Segment Start: Records

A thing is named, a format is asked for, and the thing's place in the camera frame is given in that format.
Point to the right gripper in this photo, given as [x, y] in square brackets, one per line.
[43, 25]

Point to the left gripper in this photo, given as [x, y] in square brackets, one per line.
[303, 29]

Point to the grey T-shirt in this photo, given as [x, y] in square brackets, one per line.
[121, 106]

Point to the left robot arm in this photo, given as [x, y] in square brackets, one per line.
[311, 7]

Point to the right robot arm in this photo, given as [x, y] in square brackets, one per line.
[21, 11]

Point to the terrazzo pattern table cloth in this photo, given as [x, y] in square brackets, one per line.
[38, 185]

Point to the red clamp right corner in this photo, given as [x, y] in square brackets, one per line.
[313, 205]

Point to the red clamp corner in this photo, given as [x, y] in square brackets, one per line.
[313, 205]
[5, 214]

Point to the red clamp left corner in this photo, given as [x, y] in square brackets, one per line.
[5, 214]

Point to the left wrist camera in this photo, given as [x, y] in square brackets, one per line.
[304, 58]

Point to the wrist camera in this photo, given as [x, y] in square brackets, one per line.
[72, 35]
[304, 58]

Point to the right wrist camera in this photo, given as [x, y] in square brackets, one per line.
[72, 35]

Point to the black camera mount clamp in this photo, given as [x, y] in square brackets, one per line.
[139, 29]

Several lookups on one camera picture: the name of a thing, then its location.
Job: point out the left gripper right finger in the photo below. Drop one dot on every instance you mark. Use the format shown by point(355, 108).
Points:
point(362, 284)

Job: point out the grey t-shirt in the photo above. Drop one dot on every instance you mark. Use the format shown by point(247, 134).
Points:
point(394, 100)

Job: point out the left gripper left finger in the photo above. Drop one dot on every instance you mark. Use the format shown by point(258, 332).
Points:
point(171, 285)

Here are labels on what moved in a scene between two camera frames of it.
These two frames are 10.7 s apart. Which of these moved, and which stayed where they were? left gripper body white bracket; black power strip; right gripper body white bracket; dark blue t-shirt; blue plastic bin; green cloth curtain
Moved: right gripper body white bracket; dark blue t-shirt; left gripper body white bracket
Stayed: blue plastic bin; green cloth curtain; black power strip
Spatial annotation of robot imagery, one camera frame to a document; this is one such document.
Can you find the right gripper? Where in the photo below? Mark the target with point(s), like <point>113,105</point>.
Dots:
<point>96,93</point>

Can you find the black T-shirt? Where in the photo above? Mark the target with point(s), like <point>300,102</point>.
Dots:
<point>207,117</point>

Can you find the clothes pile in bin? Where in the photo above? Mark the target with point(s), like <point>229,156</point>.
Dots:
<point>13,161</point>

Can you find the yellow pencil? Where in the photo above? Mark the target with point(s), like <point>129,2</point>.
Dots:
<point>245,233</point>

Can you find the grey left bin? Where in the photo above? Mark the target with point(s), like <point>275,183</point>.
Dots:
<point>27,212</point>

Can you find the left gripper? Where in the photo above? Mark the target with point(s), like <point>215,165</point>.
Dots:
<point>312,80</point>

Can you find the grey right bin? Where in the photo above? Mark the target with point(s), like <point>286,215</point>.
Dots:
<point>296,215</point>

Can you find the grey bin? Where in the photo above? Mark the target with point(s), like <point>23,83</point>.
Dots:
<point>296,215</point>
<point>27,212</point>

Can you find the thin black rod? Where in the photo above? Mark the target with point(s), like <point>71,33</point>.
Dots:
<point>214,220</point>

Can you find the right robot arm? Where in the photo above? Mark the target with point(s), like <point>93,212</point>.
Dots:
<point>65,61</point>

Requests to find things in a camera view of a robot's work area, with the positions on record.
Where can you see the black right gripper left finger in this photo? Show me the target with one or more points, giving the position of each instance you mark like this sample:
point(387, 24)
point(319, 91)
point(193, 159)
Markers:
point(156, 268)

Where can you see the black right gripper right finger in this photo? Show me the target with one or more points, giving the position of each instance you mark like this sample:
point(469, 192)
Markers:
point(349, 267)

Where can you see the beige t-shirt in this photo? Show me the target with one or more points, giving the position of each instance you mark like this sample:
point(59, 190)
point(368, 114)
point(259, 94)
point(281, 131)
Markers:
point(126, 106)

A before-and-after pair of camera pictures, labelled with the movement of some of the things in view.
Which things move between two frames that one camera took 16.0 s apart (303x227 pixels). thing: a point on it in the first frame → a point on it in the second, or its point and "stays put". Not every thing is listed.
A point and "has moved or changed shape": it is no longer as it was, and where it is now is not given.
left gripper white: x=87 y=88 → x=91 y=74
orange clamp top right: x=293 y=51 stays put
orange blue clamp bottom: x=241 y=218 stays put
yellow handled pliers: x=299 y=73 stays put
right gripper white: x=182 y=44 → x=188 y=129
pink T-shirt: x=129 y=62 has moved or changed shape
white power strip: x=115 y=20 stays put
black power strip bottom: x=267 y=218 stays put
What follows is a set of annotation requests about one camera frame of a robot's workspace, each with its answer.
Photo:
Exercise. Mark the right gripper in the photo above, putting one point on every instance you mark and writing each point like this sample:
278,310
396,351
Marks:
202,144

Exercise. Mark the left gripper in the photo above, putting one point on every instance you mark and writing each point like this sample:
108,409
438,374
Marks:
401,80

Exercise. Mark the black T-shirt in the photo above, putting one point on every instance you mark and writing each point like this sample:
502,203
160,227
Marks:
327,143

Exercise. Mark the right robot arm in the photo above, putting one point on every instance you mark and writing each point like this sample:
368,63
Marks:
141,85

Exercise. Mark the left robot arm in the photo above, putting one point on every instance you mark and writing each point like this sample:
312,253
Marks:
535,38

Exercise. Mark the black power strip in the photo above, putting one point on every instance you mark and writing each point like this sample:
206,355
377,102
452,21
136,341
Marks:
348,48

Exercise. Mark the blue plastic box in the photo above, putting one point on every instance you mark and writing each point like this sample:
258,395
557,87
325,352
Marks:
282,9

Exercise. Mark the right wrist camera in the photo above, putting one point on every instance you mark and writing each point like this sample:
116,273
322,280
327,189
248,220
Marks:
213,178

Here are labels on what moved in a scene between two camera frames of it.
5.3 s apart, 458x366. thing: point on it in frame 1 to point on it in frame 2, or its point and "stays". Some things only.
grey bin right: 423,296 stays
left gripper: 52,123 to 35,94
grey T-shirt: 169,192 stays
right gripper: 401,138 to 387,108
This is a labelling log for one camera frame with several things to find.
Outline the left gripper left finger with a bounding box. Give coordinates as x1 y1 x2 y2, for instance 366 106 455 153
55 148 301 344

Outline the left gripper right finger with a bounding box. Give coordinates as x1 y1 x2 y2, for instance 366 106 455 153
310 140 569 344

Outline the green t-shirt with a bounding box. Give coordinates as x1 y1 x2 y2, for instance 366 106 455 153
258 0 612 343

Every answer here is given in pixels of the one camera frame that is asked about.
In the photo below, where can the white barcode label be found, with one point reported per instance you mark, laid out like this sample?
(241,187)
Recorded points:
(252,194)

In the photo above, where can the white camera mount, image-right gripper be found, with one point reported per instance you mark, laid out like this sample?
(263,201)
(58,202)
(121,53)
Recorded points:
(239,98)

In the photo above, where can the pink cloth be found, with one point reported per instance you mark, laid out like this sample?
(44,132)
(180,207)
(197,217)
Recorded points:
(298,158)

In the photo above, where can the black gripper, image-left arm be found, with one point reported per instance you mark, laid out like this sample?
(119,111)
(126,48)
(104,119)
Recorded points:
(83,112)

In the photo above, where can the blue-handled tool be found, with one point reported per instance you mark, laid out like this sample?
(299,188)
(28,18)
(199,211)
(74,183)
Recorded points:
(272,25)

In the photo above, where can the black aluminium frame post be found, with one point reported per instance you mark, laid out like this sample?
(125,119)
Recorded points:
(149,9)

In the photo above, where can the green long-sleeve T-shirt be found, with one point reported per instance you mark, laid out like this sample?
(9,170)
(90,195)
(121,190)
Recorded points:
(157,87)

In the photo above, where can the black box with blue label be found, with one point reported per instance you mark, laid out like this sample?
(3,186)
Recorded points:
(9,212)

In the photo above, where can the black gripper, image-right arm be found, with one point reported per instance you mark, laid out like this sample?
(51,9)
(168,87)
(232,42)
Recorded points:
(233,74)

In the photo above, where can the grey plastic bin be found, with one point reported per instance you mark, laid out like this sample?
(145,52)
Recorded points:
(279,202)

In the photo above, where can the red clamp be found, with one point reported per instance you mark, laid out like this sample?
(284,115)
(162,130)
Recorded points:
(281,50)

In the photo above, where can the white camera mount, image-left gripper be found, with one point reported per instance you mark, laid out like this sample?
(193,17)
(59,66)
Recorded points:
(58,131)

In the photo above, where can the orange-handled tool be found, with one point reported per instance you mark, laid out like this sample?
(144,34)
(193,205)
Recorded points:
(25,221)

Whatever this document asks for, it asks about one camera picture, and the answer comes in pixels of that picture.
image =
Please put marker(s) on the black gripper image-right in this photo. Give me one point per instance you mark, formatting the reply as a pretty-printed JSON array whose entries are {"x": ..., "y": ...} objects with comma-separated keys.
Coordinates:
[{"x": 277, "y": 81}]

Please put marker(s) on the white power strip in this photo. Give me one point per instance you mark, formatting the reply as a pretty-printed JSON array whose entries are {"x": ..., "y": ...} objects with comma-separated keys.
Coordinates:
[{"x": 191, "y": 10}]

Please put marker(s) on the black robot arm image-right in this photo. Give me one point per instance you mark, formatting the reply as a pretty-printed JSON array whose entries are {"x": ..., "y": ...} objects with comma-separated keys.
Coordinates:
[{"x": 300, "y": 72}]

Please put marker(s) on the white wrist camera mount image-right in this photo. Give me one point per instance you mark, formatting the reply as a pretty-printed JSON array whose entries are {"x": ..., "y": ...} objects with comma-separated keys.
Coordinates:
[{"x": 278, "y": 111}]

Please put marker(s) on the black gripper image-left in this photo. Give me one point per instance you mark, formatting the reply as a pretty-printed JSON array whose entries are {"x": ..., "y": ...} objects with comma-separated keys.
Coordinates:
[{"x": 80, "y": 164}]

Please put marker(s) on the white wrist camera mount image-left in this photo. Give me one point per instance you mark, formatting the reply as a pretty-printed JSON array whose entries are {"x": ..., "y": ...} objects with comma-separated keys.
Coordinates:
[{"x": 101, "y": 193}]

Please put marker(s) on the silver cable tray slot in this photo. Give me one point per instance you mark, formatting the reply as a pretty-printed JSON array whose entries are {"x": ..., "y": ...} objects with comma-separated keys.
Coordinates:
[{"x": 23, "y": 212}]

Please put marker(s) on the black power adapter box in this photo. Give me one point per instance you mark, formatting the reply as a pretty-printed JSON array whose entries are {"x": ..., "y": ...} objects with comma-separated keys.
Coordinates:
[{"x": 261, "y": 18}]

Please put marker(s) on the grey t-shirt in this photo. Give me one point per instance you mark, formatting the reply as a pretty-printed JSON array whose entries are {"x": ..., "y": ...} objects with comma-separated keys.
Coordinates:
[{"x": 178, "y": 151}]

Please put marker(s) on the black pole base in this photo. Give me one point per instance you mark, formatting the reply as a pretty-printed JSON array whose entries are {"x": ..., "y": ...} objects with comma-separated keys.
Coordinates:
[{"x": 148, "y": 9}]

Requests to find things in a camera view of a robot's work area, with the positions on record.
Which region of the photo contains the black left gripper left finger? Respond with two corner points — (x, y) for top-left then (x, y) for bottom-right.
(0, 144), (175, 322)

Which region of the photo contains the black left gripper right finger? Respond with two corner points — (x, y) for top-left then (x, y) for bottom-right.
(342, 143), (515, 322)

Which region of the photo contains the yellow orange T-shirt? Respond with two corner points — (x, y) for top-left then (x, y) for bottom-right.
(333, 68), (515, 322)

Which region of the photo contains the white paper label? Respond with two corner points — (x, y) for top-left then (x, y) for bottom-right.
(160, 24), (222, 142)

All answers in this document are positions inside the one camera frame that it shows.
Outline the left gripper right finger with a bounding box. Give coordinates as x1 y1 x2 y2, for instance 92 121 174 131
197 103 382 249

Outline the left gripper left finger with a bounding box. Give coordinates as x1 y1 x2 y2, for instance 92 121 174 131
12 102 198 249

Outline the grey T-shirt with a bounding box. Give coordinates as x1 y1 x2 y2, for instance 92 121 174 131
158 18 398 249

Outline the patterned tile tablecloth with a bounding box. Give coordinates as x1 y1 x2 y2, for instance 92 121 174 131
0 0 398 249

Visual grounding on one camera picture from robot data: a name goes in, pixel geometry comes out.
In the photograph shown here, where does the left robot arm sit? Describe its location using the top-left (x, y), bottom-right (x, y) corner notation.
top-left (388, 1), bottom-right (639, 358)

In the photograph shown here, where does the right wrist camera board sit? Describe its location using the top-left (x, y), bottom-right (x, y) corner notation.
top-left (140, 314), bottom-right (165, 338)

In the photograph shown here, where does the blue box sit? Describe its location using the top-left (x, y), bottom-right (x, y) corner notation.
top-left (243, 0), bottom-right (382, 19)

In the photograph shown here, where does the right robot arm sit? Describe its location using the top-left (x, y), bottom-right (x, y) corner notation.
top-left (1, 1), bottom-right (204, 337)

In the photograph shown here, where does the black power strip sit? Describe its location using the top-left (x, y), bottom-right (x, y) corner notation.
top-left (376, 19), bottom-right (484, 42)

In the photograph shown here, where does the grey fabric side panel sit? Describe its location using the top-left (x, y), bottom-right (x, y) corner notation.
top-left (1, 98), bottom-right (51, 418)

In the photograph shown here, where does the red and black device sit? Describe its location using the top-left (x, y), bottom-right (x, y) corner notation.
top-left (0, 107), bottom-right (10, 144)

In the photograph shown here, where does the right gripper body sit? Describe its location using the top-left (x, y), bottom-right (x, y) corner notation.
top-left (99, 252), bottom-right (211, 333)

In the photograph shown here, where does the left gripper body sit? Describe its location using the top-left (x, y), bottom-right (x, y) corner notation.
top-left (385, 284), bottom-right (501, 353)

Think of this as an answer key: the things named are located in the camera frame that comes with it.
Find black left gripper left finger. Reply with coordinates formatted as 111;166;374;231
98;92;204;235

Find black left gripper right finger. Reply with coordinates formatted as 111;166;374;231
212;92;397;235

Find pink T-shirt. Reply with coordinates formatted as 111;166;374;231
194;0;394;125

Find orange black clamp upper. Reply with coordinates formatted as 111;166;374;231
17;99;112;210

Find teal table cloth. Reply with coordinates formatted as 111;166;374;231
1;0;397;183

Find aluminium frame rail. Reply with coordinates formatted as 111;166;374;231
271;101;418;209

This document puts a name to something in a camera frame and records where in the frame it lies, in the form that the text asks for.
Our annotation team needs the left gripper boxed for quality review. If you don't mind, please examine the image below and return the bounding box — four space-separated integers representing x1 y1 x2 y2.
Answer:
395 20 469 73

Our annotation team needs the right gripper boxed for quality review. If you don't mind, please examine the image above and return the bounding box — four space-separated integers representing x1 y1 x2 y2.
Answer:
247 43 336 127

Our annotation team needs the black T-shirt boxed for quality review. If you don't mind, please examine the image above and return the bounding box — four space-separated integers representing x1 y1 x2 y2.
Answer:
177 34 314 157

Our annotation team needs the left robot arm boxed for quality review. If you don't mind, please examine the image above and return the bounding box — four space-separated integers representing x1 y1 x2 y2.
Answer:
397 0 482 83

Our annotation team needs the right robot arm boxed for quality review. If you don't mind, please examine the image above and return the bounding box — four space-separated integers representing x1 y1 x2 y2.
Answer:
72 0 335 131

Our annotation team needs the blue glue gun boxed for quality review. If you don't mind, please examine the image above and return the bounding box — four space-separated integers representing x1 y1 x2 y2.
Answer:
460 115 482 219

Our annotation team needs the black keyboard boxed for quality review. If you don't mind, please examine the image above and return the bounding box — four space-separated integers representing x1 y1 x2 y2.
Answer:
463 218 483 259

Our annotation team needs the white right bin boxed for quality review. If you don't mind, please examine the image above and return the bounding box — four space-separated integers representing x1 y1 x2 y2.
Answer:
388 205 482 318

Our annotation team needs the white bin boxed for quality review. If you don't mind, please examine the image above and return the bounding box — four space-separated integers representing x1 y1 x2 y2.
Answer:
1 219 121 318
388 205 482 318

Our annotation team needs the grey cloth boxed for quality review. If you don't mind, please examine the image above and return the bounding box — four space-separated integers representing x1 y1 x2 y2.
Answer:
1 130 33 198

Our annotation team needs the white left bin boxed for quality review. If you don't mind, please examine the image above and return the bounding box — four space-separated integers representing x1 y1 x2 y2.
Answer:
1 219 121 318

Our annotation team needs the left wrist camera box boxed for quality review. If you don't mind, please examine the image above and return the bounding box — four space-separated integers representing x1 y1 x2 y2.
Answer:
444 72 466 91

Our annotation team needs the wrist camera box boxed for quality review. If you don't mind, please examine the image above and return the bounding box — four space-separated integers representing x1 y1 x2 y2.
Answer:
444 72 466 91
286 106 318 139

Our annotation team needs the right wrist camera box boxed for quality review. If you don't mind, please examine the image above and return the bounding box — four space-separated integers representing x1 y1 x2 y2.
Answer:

Segment End: Records

* Exercise instructions *
With the first line being the one containing "Can you find the grey right" and the last line the one containing "Can you find the right robot", transcribe exactly the lines above that fall in that range.

* Response *
Can you find the grey right bin? Where in the photo above? Mark the target with point(s), like <point>286,215</point>.
Dots:
<point>296,215</point>

Can you find the grey bin? Where in the photo above? Mark the target with point(s), like <point>23,83</point>.
Dots:
<point>296,215</point>
<point>27,212</point>

Can you find the thin black rod? Where in the photo above? Mark the target with point(s), like <point>71,33</point>.
Dots:
<point>214,220</point>

Can you find the right robot arm? Where in the photo above? Mark the target with point(s), like <point>93,212</point>.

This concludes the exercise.